Romiplostim (Nplate): Thrombopoietin mimetic peptibody approved for the treatment of chronic ITP

Romiplostim is a thrombopoietin (TPO) mimetic peptibody that increases platelet production by binding and activating the TPO receptor. This agent was approved on August 22, 2008, for the treatment of thrombocytopenia in patients with chronic immune (idiopathic) thrombocytopenic purpura (ITP) who have experienced an insufficient response to corticosteroids, immunoglobulins, or splenectomy.

Efficacy. The efficacy of romiplostim was assessed in 2 double-blind, placebo-controlled clinical trials (Studies 1 and 2) and in an open-label extension trial. In Studies 1 and 2, patients with chronic ITP who had undergone ≥1 prior treatment and who had a platelet count ≤30×10⁹/L were randomized to treatment with subcutaneous (SC) romiplostim 1 mcg/kg per week or placebo for 24 weeks. Individual dose adjustments were allowed to maintain platelet counts between 50×10⁹/L and 200×10⁹/L. Patients in Study 1 had not undergone a splenectomy; patients in Study 2 had undergone a splenectomy. Patients were assessed for durable platelet response, defined as the achievement of a weekly platelet count ≥50×10⁹/L for any 6 of the last 8 weeks of the treatment period in the absence of rescue medications at any time. In Study 1, 61% of romiplostim-treated patients demonstrated a durable platelet response versus 5% of placebo-treated patients; in Study 2, 38% of romiplostim-treated patients demonstrated a durable platelet response versus 0 placebo-treated patients. Patients were then withdrawn from study medications, and if platelet counts decreased to ≤50×10⁹/L, patients were permitted to receive romiplostim in an open-label extension study. In these patients, platelet counts were increased and maintained regardless of whether patients had received romiplostim or placebo in the previous study. The majority of patients achieved a median platelet count of 50×10⁹/L after receiving 1 to 3 doses of romiplostim.

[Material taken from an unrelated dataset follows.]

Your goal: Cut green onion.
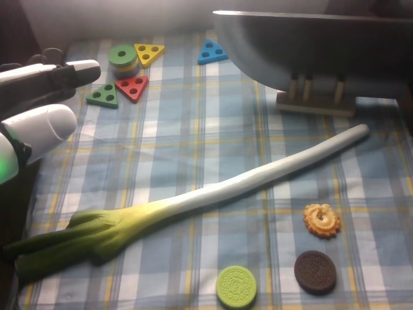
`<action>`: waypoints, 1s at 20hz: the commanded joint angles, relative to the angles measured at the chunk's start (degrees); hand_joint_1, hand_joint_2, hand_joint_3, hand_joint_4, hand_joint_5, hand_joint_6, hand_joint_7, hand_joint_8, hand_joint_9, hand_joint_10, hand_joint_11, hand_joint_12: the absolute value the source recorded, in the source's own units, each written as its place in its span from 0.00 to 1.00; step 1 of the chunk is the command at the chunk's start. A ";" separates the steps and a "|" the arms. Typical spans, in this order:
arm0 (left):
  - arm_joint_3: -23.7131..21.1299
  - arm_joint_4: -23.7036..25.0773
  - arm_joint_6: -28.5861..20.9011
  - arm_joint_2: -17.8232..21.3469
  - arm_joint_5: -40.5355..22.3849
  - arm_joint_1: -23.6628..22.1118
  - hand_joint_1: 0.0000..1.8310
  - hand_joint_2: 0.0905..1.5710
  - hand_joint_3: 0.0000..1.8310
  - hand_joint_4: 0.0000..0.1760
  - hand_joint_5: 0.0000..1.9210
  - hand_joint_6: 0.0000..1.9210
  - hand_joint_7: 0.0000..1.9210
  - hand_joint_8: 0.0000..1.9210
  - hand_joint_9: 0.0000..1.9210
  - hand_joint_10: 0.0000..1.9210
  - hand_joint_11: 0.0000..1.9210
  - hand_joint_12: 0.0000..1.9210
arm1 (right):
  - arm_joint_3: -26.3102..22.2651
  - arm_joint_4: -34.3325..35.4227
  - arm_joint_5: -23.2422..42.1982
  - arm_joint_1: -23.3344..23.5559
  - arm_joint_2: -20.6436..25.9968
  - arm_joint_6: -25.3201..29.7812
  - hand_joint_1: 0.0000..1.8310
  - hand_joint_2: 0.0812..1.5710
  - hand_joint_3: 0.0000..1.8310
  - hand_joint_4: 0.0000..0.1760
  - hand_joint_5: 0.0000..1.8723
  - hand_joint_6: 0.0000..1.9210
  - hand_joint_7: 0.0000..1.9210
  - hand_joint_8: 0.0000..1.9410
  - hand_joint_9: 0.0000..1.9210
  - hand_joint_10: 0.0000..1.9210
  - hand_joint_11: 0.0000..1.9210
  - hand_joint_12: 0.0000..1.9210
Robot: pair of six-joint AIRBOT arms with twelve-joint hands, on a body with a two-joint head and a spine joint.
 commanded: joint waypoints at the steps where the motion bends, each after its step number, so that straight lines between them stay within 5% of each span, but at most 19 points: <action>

Safety. This agent is available only through a restricted distribution program (Nplate Network of Experts Understanding and Supporting Nplate and Patients [NEXUS] Program). Treatment with romiplostim increases the risk for deposition of reticulin fiber in the bone marrow. Once a stable romiplostim dose has been identified, blood smears and complete blood counts (CBCs) should be examined monthly for new or worsening morphologic abnormalities or cytopenias. Excessive increases in platelet counts during romiplostim treatment can lead to thrombotic/thromboembolic complications. Stimulation of the TPO receptor on hematopoietic cells may increase the risk for hematologic malignancies. The most common adverse events associated with romiplostim treatment include arthralgia, dizziness, insomnia, myalgia, pain in extremity, and abdominal pain.